Il codice L invece (e il suo affine F17) ci dà una redazione della novella alquanto diversa da quella del gruppo II (e ancora più, come vedremo, da quella del gruppo I), e il titolo e l’attribuzione in L non sono uguali a quelli di A. Esso è certamente indipendente, dunque, sia dal cod. A, sia dalla stampa padovana. Inoltre L ci dà la novella con attribuzione esplicita e precisa all’Alberti tra poesie di altri membri della stessa famiglia, di Antonio e di Francesco d’Altobianco; il che fa pensare che il codice fosse stato messo insieme da qualche parente, o almeno da qualche ammiratore della famiglia Alberti. È impossibile datare il codice, che sarà degli ultimi decenni del ’400; ed è ugualmente impossibile perciò escludere del tutto una eventuale suggestione esercitata sull’attribuzione dalle tre stampe del 1471, anche se il testo di L non corrisponde a quello dell’edizione padovana. Nondimeno questa indipendenza di L (affiancato dall’affine cod. F17 del 1467) ci persuade più di qualsiasi altra considerazione a prendere sul serio la probabilità che la novella sia opera dell’Alberti.

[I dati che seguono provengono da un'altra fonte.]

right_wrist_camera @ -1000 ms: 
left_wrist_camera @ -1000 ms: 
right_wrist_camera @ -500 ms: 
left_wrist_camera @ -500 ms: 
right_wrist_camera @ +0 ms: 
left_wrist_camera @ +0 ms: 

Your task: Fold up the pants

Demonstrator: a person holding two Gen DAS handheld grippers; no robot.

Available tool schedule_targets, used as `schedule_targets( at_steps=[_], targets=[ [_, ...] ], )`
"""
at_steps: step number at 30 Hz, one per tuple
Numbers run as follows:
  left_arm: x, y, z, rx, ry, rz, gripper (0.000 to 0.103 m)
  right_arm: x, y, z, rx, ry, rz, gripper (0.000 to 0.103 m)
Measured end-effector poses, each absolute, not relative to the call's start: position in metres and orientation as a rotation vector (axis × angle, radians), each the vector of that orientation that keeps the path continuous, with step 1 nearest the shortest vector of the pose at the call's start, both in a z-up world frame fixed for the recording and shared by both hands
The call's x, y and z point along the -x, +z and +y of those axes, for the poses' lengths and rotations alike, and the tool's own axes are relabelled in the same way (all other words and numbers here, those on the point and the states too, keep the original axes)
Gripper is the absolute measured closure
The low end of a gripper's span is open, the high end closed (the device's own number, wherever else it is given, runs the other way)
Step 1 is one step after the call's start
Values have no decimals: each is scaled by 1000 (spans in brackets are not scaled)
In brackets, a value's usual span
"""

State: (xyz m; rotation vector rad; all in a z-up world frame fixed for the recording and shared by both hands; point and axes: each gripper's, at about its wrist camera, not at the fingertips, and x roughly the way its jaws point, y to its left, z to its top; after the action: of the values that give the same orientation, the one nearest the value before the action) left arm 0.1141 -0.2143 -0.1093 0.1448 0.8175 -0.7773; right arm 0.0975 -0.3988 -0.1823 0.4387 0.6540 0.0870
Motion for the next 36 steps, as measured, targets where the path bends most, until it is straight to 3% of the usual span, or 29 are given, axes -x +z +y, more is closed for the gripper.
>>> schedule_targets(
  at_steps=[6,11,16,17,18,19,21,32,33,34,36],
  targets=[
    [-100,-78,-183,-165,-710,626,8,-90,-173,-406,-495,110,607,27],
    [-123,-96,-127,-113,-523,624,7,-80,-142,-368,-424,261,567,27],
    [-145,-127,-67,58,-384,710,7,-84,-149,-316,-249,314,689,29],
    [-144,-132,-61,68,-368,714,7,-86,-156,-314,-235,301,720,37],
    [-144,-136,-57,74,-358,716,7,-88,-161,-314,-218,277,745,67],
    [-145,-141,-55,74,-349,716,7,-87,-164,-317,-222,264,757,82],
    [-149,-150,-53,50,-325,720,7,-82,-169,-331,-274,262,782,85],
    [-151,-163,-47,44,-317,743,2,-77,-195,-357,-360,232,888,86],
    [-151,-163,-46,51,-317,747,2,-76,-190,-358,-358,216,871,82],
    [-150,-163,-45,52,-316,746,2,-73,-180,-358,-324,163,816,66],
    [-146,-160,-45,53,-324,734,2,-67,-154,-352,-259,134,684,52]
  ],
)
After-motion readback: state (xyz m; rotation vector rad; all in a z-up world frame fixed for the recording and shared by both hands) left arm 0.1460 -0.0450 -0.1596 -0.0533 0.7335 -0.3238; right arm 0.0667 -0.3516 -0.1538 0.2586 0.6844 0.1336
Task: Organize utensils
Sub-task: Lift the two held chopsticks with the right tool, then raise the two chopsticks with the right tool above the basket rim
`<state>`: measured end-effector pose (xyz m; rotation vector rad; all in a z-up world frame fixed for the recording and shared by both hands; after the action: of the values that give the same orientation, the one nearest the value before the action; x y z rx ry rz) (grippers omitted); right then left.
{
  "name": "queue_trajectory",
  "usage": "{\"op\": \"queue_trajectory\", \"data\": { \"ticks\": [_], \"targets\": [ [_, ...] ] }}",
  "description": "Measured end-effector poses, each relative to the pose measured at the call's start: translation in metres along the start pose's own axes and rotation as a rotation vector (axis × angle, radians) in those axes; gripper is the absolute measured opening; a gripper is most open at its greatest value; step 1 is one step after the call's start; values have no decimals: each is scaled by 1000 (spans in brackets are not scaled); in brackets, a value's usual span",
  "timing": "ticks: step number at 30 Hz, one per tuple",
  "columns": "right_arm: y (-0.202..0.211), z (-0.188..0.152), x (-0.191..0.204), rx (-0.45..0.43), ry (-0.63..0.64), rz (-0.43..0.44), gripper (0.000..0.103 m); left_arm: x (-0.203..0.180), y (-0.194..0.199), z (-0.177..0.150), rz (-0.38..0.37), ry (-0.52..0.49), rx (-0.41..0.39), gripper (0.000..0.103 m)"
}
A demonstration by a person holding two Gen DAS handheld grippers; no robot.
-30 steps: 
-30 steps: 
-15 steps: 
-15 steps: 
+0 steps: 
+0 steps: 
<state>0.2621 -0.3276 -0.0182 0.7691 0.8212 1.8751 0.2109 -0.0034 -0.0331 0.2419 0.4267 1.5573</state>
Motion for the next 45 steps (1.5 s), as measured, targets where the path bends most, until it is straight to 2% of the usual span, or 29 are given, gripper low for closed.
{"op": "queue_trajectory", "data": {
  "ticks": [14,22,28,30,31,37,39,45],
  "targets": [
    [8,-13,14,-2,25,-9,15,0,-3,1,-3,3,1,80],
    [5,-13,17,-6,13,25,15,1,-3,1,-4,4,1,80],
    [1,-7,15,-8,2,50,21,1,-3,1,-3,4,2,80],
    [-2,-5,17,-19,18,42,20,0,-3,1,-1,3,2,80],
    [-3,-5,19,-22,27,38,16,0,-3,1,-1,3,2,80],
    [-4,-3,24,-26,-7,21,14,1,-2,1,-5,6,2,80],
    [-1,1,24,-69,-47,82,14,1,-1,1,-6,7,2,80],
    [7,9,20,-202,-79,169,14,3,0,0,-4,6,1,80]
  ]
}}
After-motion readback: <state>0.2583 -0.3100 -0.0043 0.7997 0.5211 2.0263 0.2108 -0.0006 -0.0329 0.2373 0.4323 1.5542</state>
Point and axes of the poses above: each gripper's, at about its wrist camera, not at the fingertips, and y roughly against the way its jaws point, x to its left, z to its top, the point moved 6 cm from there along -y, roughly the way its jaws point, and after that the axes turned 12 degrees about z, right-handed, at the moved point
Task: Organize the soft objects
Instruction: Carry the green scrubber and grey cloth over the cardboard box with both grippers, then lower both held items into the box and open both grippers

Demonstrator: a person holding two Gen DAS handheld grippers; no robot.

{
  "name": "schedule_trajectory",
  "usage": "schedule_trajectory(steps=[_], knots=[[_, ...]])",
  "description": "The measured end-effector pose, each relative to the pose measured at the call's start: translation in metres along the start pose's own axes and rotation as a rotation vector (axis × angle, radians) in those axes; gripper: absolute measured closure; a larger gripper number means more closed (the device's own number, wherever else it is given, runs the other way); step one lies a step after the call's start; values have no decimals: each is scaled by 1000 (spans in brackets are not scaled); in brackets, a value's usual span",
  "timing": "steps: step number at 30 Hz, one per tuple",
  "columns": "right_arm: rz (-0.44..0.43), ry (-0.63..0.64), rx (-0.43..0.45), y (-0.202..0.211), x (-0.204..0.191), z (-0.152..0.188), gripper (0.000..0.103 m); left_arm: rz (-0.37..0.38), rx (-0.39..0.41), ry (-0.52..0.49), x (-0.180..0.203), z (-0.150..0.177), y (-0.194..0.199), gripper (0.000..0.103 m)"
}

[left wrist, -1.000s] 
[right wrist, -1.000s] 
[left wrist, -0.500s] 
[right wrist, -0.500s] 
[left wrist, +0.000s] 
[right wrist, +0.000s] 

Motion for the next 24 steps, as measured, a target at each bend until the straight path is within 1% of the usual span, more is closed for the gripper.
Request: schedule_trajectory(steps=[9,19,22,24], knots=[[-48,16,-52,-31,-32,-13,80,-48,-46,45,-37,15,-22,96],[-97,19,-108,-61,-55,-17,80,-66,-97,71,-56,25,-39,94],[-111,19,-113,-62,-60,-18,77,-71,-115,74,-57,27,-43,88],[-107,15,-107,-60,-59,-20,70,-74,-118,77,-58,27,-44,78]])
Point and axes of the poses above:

Sorgono spontanee a questo punto alcune domande: sarebbe ragionevole ascrivere questa novella alla penna dell’Alberti? e quando mai l’avrebbe composta? Quanto alla prima, non ci sono altri contendenti. Feliciano sarà probabilmente responsabile della redazione più ampia rappresentata, come si vedrà, dal gruppo I, ma difficilmente poteva essere autore della versione fiorentina, mettiamo del cod. F17.